新字:《尸子》曰、「堯養無告、禹愛辜人、此先王之所以安危而懐遠也。」聖人於大私之中也為無私。湯曰、「朕身有罪、無及万方、万方有罪、朕身受之。」湯不私其身而私万方。文王曰、「苟有仁人、何必周親!」文王不私其親而私万国。先王非無私也、所私者与人不同、此知大私者也。由是言之、夫唯不私、故能成其私、不利而利之、乃利之大者矣。

書き下し

尸子に曰く「堯は告ぐる無きを養い、禹は辜人を愛す。此れ先王の危うきを安んじて遠きを懐くる所以なり」と。聖人は大私の中に於いて無私を為す。湯曰く「朕の身に罪有れば、万方に及ぶこと無かれ。
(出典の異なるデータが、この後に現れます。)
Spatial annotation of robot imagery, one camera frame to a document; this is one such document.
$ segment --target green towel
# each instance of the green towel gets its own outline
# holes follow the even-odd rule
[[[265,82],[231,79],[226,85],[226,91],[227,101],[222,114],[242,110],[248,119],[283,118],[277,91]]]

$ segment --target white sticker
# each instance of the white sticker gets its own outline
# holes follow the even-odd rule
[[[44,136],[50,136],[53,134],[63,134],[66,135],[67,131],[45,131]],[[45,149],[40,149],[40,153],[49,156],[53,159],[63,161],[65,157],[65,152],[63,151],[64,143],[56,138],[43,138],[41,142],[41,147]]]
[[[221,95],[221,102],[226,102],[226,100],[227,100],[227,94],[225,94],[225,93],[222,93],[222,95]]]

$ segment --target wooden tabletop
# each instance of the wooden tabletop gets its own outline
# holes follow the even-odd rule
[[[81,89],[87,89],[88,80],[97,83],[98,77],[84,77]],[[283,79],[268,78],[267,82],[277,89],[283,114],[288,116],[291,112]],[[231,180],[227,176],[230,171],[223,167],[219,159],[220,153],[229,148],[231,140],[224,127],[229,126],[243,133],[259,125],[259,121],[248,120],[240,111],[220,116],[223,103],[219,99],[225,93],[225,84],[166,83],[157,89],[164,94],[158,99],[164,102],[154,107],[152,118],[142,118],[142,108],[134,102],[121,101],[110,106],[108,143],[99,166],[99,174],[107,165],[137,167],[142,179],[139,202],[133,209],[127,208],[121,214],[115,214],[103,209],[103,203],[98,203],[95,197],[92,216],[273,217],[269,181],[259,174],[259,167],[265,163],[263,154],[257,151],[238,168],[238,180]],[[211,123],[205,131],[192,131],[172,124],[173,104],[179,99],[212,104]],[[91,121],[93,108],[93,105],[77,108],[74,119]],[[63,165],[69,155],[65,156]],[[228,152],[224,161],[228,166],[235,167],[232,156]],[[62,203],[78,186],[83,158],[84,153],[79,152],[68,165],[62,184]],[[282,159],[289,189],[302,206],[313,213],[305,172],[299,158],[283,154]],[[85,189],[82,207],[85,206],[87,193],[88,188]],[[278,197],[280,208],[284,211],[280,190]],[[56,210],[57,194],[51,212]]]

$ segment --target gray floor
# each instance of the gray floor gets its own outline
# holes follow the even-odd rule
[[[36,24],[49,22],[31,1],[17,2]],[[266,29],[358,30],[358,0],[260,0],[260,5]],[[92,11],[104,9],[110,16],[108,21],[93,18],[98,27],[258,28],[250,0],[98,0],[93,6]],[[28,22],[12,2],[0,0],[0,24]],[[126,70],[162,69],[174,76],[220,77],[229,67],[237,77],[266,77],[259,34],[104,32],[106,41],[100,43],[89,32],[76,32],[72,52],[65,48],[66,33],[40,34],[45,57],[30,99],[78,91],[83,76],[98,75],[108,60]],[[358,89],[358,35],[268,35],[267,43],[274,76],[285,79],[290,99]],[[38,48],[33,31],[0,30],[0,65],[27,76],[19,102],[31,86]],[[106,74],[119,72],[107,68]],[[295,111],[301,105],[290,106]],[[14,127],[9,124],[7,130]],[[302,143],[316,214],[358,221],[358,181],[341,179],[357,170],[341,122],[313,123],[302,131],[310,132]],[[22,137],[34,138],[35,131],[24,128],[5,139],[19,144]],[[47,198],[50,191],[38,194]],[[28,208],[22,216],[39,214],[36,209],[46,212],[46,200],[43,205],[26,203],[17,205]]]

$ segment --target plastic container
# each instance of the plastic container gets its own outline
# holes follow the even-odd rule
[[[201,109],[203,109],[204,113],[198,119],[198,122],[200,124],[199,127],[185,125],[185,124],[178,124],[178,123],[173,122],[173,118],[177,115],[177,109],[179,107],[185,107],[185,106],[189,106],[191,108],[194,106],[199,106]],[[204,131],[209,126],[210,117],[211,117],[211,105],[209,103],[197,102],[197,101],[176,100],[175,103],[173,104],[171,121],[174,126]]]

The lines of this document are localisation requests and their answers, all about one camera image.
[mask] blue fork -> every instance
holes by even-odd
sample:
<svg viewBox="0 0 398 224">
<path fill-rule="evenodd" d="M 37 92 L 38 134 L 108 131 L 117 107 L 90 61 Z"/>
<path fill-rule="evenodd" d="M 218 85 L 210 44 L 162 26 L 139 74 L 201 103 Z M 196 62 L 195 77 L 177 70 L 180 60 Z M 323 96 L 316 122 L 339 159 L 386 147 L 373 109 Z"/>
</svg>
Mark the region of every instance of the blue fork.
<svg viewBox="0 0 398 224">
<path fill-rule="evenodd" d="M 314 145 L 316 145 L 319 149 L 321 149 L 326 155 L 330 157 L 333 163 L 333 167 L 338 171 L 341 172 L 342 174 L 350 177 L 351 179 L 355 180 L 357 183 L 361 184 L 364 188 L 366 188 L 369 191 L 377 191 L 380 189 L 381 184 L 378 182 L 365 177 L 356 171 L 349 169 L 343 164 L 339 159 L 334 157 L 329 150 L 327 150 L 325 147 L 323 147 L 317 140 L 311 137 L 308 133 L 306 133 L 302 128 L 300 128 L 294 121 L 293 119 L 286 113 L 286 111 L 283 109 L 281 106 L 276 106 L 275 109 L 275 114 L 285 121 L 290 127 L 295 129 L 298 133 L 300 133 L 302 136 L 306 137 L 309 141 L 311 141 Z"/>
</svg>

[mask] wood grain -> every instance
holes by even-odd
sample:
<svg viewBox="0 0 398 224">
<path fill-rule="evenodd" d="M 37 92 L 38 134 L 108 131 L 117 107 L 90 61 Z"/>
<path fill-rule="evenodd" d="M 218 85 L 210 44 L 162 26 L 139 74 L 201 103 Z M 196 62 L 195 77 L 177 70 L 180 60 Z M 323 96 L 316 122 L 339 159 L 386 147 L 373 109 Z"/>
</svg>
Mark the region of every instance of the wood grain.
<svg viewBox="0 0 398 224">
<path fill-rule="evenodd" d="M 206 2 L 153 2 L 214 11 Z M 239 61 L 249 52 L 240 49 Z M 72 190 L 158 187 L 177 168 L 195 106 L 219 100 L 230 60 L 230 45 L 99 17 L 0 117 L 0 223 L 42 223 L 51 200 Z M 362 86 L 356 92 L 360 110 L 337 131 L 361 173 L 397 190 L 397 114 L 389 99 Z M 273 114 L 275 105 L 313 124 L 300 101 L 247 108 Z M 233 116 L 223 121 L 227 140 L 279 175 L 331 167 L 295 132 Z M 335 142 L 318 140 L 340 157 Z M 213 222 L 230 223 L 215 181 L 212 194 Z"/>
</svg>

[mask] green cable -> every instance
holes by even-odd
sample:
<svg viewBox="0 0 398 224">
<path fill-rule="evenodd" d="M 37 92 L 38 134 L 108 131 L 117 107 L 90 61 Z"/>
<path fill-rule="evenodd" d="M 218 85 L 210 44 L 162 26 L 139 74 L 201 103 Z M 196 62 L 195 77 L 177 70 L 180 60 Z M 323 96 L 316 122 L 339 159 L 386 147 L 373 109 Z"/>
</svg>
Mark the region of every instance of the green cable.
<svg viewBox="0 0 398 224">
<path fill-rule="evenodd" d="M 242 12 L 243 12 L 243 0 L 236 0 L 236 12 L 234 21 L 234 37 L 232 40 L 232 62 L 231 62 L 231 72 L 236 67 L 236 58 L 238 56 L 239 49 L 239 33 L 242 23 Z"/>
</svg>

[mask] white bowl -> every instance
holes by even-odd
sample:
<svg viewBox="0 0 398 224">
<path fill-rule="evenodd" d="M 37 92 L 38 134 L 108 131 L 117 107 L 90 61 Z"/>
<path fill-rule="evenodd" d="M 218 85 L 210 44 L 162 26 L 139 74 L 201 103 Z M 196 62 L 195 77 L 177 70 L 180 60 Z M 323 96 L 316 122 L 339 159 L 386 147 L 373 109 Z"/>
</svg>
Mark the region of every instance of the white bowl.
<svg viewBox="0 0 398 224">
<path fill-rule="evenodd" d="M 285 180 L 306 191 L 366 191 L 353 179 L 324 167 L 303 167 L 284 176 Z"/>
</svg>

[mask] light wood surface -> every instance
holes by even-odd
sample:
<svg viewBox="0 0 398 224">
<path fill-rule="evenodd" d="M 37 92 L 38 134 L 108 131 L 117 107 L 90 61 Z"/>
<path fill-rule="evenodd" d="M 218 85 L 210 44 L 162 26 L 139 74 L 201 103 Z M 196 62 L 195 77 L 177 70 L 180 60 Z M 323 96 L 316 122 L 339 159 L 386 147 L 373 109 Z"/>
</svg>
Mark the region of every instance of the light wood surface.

万方に罪有れば、朕の身之を受けん」と。湯は其の身を私せずして万方を私す。文王曰く「苟も仁人有らば、何ぞ必ずしも周の親ならん」と。文王は其の親を私せずして万国を私す。先王は私無きに非ず。私する所の者、人と同じからず。此れ大私を知る者なり。是に由りて之を言えば、夫れ唯だ私せず、故に能く其の私を成す。利せずして之を利するは、乃ち利の大なる者なり。

現代語訳

『尸子』に言う。「堯は訴える先のない者を養い、禹は罪人を愛した。これが先王が危うきを安んじ、遠くの者をなつけた理由である」。聖人は大きな私の中で無私を行う。殷の湯王は言った。「私の身に罪があっても、天下の人々に及ぼすな。天下の人々に罪があれば、私の身がそれを受けよう」。湯王は自分の身を私せず、天下を私した。周の文王は言った。「仁ある人がいれば、周の親族である必要はない」。文王は親族を私せず、天下の国々を私した。先王は私がなかったのではない。私するものが人と違ったのである。これが大私を知る者である。これで言えば、ただ私しないからこそ、その私を成し遂げられる。利を求めずに利するのが、最も大きな利なのである。

解説

湯王は、民の罪は自分が引き受けると言い、文王は、仁ある人なら親族でなくても用いると言った。二人とも私心がなかったのではなく、私する対象が天下全体だった。自分の身や親族という小さな私を捨てて、天下という大きな私を得た。趙蕤はこれを大私と呼びます。私心を消すことはできないが、何を自分のものと感じるかの範囲を広げることはできる。その範囲の広さが、人の器の大きさなのです。